Bay View's plan of 1876 set off residential lots—to be leased from the landowning association—in sinuous lines along the contours and terraced ridges overlooking Little Traverse Bay. Other lots lined inland-looking crescents bordering the parks. The curving roads exaggerate the naturally rugged site. Sidewalks, set away from roads in varying distances, allow shifting widths of grass border. Often, as in Evergreen Park, one of the several small wooded places laced through the residential zones, the sidewalk parts from the road completely, enhancing the mood of tranquility and ease.
The earliest cottages, from the late 1870s and probably designed by B. F. Darling of Jackson, were built to a variety of plans reflecting various rural house types of the middle of the century. Probably slightly later are cottages that are Bay View variations of a specialized building type, the camp meeting cottage, created c. 1860 on Martha's Vineyard in Massachusetts. The camp meeting cottage is a two-story, symmetrically massed, end-gable building with a central entrance. For the Bay View version, a two-story porch under a projecting gable was added to enliven the facade, while on at least the ground floor, the corners of the main block are cut on the diagonal, leaving an angled wall wide enough for a window. Other cottages combine the rural house and camp meeting cottage types in an exuberant display of patterned shiplap boarding and other woodworking devices of marvelous originality.
The following cottages have been selected for their closeness to The Campus. Many other original variants can be found throughout the community. The Louise A. Shier Cottage (1877, B. F. Darling; 318 Woodland Avenue) is one of the first three cottages at Bay View and was occupied by the Reverend Dr. W. H. Shier, a trustee for thirty-eight years. This flank-gable cottage with inserted front gable and porch on delicate supports has board-and-batten siding. Moon Cottage (George Osburn Cutter Cottage, c. 1877; 322 Woodland Avenue) is also in the row of cottages facing the bay, a site favored by the founders. It is an extravaganza of shiplap boarding.
James Kirk Perrin Cottage (1877; 409 Fairview Avenue) is a typical Bay View camp meeting cottage with canted corner and a two-story porch encircled by a veranda, and an octagonal turret suspended over the void of the porch. With its flush boarding and pattern-book window surrounds intact, the cross-gable Pink Cottage (David J. and Caroline Dow Dykhouse Cottage, 1881; 321 Park Avenue) has a wealth of vergeboard plus an octagonal cupola. The Sidney and Ruth L. Butterfield Cottage (c. 1879, B. F. Darling; 201 Park Avenue) is a superbly preserved hipped-roof house.
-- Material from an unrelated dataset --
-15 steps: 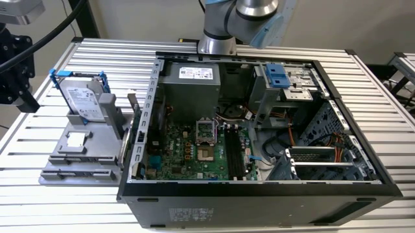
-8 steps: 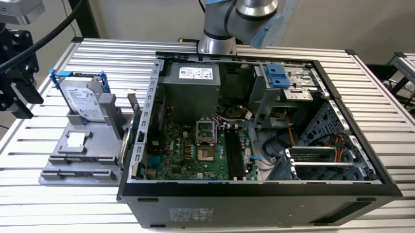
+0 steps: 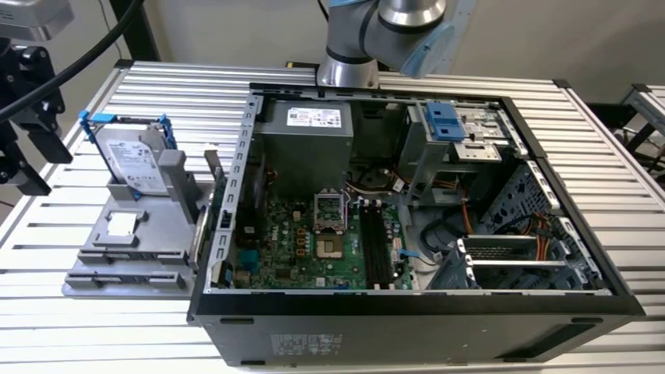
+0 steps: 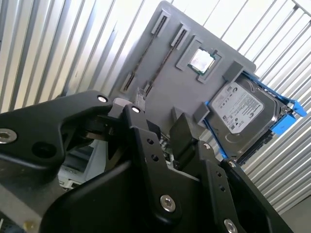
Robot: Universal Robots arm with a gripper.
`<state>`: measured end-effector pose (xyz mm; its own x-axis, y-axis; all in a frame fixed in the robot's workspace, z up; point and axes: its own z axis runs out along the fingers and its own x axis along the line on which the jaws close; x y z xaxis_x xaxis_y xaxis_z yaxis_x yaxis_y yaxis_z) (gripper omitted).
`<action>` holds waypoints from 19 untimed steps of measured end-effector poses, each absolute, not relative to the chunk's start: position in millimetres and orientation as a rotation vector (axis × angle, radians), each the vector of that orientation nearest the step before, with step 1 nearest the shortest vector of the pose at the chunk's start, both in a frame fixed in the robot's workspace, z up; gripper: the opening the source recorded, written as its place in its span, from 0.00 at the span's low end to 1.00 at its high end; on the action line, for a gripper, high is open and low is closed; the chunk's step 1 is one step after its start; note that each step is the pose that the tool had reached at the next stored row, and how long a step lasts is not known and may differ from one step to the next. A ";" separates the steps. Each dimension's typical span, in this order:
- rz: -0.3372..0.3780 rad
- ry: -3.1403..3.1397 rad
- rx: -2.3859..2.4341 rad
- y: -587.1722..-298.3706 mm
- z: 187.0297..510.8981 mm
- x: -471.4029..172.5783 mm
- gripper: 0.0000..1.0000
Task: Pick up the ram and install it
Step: 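Pick up the ram and move it above insertion slot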
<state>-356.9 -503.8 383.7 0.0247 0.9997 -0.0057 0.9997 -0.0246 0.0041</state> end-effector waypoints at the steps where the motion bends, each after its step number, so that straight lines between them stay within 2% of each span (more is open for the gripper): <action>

The Ruth Gentry Cottage (c. 1879; 207 Fairview Avenue) is very similar to the Martha's Vineyard type. Several Bay View themes are exemplified in the Parsons Cottage (Jeanne F. Pentler Cottage, c. 1889; 226 Knapp Avenue): canted corners on the first floor, herringbone shiplap, a two-story scaffold of porches with brackets and fretwork, a special cross-gabled pavilion on the second-story porch, and elaborate lattice and spindlework. A distinctive feature of the Waites Cottage (Esther W. Brightmans Cottage, 1887; 604 Springside Avenue) shows Moorish details in the arches of the lattice porch. Alridon Cottage (Thomas A. Hunter Cottage, c. 1889; 714 Woodland Avenue) has canted corners with windows, a two-story porch, and a rich display of carpentry in the gable peaks.
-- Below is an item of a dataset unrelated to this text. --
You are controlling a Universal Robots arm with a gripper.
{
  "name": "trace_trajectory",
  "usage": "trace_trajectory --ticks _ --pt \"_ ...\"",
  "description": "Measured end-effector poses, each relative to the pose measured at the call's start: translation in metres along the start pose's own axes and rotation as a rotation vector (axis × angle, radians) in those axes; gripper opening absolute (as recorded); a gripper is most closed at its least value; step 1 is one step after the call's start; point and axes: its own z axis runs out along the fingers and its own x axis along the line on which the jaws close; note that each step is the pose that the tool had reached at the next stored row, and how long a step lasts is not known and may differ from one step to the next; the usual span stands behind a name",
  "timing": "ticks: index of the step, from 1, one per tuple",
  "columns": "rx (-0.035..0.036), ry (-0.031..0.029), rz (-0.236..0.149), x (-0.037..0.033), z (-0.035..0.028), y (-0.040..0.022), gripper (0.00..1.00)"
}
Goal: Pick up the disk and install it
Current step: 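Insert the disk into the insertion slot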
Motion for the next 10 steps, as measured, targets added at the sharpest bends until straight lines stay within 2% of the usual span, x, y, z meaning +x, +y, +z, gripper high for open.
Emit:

The turn of the twentieth century was marked by a number of distinctive Shingle Style houses in an insistent variety of shapes, rooflines, and colonial detailing, all possibly designed by Earl H. Mead. One example is the Edward J. and Elizabeth Neithercut Cottage (c. 1900; 223 Park Avenue), a cross-gable shingle and shiplap bungalow with sensitively curved corners to the gable window and Tuscan columns bordering the recessed porch. The Elizabeth Maxon Shier Cottage (1900; 410 Beech Street), also probably designed by Mead, continues the theme of shingle and shiplap suburban houses with Victorian recessed porches—semipublic areas that reinforced the sense of community.